◆ **EXERCISE BRIEF**
Images should be omitted while the rest of the data is duplicated exactly.

◆ **RECORDED DATA**
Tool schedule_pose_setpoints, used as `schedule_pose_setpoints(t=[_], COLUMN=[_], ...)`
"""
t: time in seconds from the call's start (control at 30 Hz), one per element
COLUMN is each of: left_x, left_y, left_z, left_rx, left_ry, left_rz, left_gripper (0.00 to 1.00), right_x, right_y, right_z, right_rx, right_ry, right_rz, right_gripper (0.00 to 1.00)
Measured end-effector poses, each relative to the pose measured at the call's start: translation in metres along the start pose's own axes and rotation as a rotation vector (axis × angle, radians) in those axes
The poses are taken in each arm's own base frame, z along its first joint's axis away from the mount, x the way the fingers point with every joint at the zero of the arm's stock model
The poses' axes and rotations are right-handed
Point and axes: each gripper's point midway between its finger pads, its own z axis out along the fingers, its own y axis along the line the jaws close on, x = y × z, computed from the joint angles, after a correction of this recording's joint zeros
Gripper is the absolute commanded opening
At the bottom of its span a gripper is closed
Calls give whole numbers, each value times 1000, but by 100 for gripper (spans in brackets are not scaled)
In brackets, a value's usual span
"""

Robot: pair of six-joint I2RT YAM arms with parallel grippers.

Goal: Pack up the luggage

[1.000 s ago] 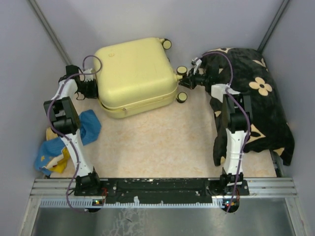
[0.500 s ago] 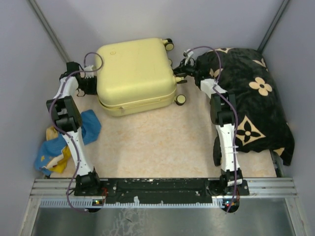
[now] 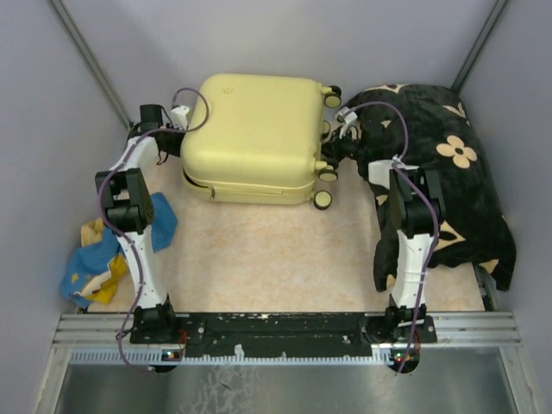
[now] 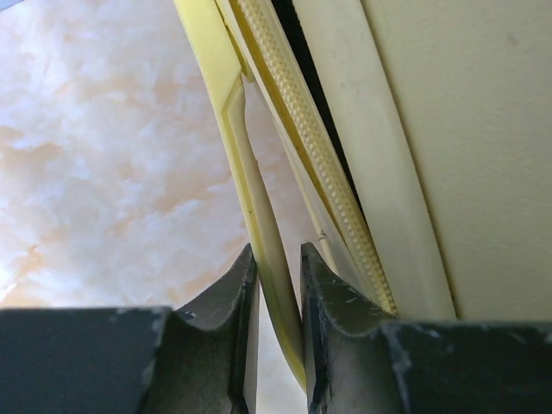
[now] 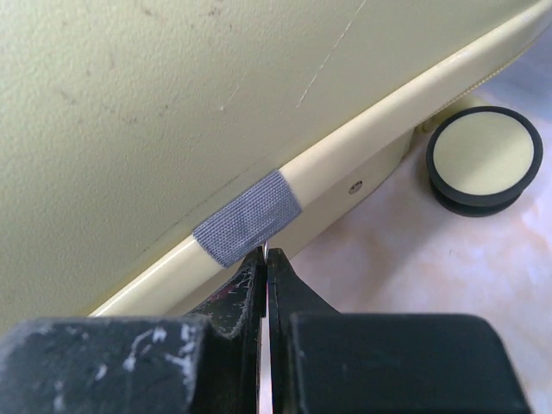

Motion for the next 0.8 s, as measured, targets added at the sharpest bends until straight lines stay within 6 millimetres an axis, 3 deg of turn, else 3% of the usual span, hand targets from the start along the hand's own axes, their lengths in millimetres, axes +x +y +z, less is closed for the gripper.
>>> schedule_pose_setpoints(t=[0.07,0.13,0.27,0.37,0.47,0.7,0.8], left_x=[-4,-8,-11,-13,-27,-94,-121], left_y=[-5,-6,15,27,43,96,95], left_z=[2,3,-5,-19,-47,-141,-178], left_rx=[-1,0,-15,-35,-76,-282,-307], left_ry=[-12,-24,-65,-80,-122,-293,-365], left_rz=[18,29,-8,-51,-80,-48,-4], left_gripper=[45,62,99,100,100,99,100], right_x=[4,7,10,12,13,15,15], right_y=[7,12,16,22,28,39,47], right_z=[-15,-24,-31,-32,-32,-29,-26], right_rx=[16,26,55,71,75,88,91], right_ry=[12,17,9,0,-8,-20,-25], right_rz=[12,19,25,29,41,68,84], right_gripper=[0,0,0,0,0,0,0])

◆ **RESULT FOR THIS EXERCISE**
Tool schedule_pose_setpoints, used as `schedule_pose_setpoints(t=[_], COLUMN=[_], ...)`
"""
t: time in seconds from the call's start (control at 30 Hz), one per element
COLUMN is each of: left_x, left_y, left_z, left_rx, left_ry, left_rz, left_gripper (0.00 to 1.00), right_x, right_y, right_z, right_rx, right_ry, right_rz, right_gripper (0.00 to 1.00)
Measured end-effector poses, each relative to the pose measured at the call's start: translation in metres along the start pose's own axes and rotation as a rotation vector (axis × angle, radians) in those axes
The poses are taken in each arm's own base frame, z along its first joint's axis away from the mount, x the way the fingers point with every joint at the zero of the arm's stock model
The poses' axes and rotations are right-handed
Point and axes: each gripper's point midway between its finger pads, its own z axis out along the fingers, its own y axis along the line the jaws close on, x = y × z, computed from the joint angles, after a correction of this recording's joint zeros
Gripper is the absolute commanded opening
At the bottom of its span a gripper is closed
Calls give whole numbers, each value times 1000, but by 100 for gripper (spans in brackets are not scaled)
In brackets, a value's usual span
"""

Robot: pair of six-joint I2RT YAM arms with parallel grippers.

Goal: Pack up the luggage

[1.000 s ago] 
[0.500 s ago] 
[now] 
[now] 
[now] 

Motion for the next 0.8 s, as measured, targets added at the sharpest bends until straight lines stay within 6 millimetres an axis, 3 deg of turn, else 3% of the usual span, hand targets from the start along the hand's own axes, their lengths in millimetres, axes +x +y +z, less is closed for the gripper.
>>> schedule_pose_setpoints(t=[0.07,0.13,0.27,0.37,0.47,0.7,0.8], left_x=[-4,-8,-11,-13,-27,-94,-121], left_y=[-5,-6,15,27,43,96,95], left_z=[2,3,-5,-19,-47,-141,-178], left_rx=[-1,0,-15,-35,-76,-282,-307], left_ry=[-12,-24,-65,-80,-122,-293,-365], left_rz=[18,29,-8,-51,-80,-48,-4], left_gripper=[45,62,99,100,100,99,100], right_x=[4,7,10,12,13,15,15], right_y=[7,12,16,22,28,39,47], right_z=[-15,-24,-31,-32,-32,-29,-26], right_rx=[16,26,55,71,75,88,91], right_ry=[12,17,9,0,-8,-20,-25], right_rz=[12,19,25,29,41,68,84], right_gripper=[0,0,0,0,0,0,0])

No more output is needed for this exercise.